TO DO: Please report the number of lines in the entries below that contain "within", with nothing added.

Extracted data entries
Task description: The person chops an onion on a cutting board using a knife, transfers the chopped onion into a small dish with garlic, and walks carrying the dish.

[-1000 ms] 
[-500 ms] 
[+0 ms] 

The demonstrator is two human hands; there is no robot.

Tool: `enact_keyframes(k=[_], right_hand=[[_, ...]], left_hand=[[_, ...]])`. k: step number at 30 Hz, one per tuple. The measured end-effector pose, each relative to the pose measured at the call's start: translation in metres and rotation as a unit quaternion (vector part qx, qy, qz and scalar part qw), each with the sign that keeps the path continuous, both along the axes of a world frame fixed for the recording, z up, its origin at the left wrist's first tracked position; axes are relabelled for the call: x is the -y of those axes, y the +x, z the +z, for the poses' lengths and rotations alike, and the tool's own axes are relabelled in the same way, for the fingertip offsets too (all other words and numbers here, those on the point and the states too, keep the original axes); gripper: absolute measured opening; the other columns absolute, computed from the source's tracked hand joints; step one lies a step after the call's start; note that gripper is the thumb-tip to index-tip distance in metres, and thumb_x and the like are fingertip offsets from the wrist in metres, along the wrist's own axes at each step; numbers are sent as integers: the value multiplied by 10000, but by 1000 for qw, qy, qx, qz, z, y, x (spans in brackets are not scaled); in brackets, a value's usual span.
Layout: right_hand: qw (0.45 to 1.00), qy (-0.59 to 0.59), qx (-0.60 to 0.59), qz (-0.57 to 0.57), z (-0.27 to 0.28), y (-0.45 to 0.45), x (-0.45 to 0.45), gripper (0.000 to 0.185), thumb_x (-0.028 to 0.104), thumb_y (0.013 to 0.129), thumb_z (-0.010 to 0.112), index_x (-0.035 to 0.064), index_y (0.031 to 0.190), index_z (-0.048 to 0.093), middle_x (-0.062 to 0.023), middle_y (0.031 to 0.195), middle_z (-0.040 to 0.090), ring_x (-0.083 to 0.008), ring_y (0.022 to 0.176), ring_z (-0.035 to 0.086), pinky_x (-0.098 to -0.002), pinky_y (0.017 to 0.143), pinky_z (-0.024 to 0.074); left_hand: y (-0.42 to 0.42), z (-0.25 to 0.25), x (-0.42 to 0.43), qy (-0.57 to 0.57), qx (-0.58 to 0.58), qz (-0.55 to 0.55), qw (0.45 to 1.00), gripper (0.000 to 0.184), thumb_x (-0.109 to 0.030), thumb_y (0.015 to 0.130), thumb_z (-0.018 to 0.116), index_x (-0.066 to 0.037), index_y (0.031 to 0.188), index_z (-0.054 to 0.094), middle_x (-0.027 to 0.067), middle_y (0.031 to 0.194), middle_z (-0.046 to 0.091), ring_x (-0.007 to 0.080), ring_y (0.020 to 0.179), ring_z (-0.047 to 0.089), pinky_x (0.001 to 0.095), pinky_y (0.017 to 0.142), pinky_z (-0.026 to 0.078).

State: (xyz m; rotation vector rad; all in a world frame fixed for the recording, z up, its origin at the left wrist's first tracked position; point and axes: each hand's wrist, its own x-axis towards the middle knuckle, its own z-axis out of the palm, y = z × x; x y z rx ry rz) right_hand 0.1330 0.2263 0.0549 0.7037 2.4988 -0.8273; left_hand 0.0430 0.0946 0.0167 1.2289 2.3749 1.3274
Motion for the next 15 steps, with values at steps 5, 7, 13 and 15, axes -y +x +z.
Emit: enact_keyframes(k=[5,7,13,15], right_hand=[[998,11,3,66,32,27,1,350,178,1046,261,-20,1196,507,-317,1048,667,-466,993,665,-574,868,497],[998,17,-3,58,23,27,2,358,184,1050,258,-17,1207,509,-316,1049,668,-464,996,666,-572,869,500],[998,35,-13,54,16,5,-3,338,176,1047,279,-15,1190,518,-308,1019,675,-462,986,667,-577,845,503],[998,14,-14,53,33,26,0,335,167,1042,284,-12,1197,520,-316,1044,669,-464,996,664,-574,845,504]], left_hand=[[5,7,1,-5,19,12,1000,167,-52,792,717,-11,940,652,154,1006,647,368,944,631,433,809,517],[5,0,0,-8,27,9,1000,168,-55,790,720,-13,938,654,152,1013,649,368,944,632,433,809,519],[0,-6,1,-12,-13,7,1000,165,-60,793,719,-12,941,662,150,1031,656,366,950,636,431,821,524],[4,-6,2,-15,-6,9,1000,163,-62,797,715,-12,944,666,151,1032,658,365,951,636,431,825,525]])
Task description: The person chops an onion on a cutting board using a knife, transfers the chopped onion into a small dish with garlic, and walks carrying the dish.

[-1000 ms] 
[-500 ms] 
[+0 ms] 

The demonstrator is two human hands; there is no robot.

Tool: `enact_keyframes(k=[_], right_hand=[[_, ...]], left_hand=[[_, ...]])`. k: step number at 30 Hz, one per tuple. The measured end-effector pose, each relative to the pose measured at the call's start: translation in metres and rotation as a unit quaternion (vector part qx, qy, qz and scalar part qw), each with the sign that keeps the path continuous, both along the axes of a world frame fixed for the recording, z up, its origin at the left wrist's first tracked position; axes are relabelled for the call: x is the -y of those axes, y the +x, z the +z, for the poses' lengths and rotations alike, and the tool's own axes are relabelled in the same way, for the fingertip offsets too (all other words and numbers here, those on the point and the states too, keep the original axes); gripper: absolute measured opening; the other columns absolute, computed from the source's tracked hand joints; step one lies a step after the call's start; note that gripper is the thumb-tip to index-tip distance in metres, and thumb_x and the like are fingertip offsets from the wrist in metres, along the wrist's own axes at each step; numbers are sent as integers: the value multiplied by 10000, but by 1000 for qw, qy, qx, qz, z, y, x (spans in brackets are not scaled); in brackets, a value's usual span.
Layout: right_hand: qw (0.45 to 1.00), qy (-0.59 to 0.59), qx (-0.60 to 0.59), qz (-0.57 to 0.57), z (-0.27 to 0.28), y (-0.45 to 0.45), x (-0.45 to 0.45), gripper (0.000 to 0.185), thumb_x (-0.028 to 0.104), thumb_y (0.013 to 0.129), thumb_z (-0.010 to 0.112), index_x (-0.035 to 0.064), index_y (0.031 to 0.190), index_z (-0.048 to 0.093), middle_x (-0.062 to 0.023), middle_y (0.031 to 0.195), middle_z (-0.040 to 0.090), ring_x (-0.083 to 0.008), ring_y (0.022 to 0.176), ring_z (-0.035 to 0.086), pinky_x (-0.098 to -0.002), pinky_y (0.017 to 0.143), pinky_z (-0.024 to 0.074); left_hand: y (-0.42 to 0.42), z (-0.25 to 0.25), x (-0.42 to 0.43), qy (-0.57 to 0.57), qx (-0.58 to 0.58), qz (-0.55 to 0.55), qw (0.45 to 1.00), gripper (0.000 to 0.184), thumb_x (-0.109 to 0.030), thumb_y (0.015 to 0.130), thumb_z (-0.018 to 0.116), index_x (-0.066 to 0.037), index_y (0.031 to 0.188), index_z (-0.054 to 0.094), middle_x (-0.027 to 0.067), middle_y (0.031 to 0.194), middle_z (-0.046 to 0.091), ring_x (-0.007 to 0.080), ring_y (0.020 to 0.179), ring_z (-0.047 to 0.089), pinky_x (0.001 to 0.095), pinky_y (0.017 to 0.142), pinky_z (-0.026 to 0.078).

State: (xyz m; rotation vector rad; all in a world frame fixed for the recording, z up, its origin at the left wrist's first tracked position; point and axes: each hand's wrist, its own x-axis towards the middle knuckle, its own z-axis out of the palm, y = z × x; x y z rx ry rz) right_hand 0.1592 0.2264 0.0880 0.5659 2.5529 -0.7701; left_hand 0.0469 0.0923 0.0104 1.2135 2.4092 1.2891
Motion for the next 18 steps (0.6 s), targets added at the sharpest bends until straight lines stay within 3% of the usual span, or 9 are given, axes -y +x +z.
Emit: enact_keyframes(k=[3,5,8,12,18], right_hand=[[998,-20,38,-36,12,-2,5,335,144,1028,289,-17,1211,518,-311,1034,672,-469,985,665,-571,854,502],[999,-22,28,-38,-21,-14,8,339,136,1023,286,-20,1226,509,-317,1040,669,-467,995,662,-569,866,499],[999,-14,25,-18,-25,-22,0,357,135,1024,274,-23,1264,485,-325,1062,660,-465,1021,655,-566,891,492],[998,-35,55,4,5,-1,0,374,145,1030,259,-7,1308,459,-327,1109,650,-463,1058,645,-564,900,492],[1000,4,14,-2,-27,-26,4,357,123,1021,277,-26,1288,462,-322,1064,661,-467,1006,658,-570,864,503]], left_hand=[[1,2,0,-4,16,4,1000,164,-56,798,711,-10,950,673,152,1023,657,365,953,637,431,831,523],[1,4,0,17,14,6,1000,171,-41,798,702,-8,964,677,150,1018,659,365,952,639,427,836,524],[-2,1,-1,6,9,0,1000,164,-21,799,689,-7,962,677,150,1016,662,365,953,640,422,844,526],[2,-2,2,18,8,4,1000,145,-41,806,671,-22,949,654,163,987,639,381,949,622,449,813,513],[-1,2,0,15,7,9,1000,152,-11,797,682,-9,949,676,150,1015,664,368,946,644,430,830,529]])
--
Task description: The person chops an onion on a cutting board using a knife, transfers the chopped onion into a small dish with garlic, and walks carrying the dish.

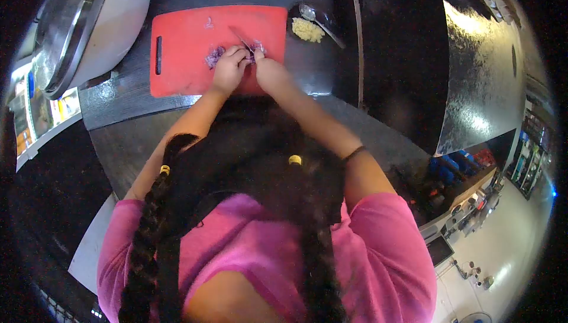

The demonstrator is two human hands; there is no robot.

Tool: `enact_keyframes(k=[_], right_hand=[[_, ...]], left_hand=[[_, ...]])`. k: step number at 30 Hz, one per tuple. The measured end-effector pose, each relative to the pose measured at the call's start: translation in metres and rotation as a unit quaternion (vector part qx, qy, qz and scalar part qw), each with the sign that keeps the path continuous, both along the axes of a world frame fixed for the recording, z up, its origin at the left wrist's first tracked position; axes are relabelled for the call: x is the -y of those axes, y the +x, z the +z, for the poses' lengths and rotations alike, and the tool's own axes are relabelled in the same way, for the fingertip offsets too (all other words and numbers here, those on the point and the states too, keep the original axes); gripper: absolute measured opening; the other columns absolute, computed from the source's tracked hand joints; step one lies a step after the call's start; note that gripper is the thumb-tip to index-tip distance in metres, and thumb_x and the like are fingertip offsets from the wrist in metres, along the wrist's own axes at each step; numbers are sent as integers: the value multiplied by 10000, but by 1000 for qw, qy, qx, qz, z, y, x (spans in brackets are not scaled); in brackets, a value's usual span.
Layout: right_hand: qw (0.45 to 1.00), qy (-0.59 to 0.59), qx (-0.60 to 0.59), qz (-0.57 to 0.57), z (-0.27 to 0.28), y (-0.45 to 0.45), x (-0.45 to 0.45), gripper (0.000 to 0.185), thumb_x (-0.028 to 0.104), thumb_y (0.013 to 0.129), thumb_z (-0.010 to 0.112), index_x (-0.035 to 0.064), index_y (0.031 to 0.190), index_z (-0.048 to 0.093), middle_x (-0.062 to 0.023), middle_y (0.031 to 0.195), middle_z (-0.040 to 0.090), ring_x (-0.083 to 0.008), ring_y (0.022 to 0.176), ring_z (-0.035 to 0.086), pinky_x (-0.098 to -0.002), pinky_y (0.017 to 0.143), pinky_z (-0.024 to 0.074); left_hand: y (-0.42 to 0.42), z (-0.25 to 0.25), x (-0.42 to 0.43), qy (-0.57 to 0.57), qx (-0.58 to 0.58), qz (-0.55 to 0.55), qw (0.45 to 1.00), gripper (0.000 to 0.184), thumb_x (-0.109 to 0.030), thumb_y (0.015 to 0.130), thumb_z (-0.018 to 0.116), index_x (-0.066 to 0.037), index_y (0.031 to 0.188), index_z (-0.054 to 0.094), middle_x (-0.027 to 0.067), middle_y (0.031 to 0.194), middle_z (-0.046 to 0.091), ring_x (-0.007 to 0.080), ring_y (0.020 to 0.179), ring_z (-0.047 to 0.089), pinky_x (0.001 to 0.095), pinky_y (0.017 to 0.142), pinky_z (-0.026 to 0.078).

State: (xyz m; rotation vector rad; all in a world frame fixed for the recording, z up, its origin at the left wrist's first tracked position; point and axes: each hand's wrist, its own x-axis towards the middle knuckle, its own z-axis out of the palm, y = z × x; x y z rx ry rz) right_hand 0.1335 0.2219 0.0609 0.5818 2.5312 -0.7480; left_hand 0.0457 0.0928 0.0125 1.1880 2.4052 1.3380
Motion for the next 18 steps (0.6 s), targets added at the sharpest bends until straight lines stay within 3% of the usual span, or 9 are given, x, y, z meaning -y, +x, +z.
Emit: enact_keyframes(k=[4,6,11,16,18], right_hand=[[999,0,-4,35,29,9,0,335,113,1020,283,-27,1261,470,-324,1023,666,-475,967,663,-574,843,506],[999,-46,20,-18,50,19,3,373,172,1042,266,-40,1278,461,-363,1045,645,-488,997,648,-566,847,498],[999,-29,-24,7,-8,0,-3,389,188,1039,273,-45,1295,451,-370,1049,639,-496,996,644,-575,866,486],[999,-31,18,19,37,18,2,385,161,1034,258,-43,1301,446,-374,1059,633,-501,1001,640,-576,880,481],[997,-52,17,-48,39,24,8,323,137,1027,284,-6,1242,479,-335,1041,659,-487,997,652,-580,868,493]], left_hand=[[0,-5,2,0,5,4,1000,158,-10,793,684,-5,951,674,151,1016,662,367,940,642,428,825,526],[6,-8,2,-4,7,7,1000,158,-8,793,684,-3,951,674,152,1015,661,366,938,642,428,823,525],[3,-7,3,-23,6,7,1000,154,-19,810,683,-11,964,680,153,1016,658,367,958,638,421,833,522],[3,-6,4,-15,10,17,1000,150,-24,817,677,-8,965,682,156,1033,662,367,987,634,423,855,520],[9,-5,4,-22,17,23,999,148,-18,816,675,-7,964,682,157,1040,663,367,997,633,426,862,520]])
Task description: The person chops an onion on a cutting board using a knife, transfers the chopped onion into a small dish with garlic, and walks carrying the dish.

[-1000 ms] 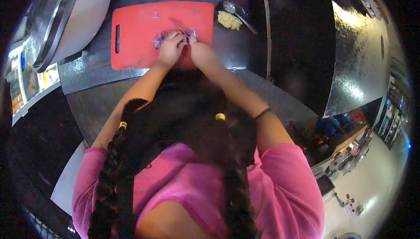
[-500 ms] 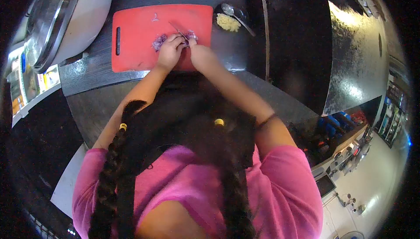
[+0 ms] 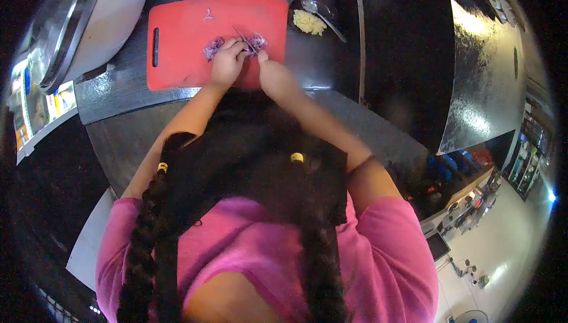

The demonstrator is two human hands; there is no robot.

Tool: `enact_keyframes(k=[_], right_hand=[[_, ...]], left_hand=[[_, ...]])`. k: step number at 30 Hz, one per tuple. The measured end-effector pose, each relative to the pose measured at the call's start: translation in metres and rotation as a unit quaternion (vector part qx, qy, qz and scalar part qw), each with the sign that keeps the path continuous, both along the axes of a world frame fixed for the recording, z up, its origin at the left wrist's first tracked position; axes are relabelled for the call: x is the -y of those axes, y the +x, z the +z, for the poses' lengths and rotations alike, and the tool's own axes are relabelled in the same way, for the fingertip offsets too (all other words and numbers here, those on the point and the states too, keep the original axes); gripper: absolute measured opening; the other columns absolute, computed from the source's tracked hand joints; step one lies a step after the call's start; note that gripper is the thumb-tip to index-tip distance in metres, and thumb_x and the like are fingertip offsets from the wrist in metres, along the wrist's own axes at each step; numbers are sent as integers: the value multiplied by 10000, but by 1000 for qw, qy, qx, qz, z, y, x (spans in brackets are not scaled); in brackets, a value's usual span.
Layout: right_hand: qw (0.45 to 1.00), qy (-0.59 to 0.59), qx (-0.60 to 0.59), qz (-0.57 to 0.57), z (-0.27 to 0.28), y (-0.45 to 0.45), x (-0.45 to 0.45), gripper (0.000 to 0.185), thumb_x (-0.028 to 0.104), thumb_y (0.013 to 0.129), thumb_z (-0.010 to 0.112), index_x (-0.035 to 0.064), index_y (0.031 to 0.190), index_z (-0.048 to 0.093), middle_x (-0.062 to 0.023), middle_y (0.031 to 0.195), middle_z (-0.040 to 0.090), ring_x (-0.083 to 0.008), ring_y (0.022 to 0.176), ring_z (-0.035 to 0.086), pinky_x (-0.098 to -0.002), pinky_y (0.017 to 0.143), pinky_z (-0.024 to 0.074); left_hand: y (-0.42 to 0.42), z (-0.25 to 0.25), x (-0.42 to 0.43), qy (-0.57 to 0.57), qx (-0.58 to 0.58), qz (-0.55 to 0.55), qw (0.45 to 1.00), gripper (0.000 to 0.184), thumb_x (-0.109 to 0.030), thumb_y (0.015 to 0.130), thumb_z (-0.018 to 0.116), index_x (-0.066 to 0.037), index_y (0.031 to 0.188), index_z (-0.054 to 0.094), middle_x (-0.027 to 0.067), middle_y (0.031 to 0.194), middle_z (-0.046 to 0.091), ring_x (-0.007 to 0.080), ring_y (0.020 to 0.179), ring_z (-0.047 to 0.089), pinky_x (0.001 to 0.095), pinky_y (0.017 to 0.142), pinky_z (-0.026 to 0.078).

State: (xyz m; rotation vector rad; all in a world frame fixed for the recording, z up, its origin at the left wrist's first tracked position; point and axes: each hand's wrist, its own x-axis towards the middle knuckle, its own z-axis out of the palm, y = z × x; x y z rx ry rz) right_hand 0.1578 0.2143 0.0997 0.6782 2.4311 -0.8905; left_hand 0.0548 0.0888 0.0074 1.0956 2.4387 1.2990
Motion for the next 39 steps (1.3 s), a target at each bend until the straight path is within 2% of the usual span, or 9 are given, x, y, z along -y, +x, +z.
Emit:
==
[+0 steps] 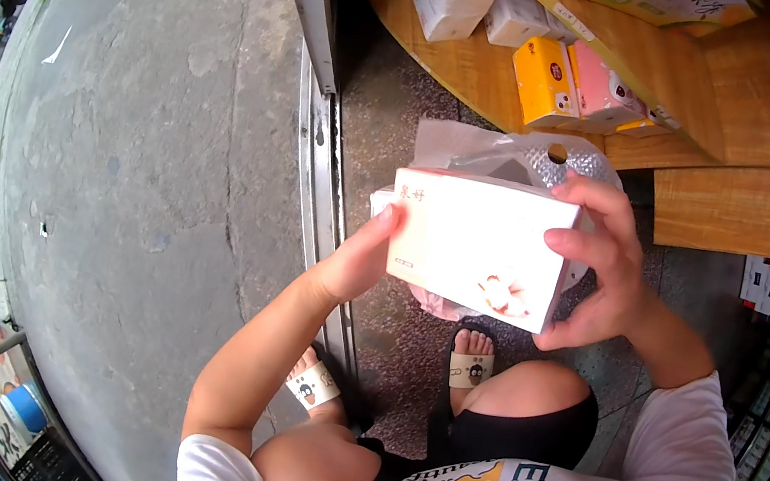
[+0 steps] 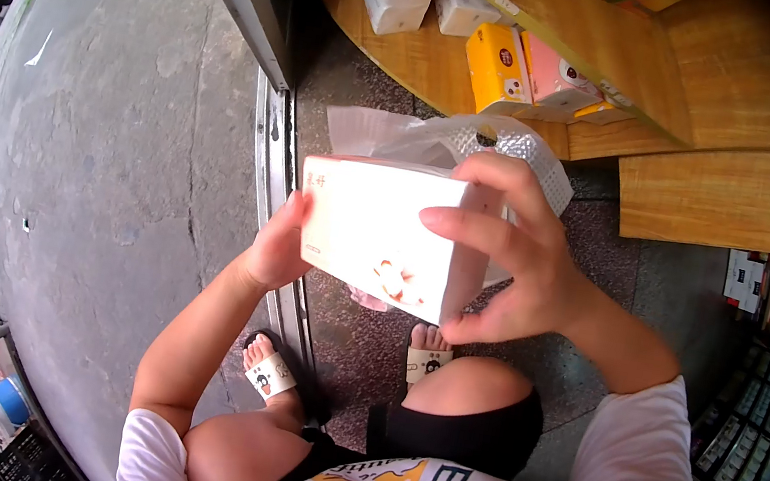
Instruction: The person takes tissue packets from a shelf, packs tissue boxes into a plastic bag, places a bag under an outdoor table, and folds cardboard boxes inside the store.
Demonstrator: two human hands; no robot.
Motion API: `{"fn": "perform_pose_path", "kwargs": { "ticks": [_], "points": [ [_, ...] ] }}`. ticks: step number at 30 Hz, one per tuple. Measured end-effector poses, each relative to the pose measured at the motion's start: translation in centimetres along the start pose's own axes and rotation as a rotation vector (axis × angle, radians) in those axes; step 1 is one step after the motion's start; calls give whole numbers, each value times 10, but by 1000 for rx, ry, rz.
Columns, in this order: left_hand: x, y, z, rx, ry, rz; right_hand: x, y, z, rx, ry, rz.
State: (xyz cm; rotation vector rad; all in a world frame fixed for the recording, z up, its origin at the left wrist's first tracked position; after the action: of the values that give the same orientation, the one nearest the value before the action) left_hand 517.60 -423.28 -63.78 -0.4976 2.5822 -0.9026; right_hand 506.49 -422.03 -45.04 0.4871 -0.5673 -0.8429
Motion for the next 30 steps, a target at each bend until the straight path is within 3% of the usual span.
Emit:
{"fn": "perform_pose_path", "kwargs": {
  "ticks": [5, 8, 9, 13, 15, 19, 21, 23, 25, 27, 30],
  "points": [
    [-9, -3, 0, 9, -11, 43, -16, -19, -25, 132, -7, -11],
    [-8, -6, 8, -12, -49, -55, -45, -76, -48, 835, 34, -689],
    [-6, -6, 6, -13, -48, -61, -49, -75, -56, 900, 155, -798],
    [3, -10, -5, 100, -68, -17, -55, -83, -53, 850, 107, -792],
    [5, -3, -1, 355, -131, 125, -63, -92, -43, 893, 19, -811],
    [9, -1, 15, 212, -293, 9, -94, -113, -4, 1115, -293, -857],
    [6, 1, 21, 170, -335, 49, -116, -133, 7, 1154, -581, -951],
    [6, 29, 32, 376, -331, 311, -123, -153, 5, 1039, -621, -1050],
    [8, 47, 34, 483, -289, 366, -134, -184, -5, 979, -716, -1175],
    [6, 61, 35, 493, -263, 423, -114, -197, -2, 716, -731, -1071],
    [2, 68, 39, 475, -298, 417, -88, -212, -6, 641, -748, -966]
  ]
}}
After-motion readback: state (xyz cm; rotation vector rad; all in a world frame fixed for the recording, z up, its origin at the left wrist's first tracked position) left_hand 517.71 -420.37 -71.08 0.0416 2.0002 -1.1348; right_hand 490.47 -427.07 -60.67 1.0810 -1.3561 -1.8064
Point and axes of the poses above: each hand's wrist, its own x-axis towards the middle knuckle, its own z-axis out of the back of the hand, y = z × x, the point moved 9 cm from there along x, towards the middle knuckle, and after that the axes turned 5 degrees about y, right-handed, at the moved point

OUTPUT FOR THIS TASK: 4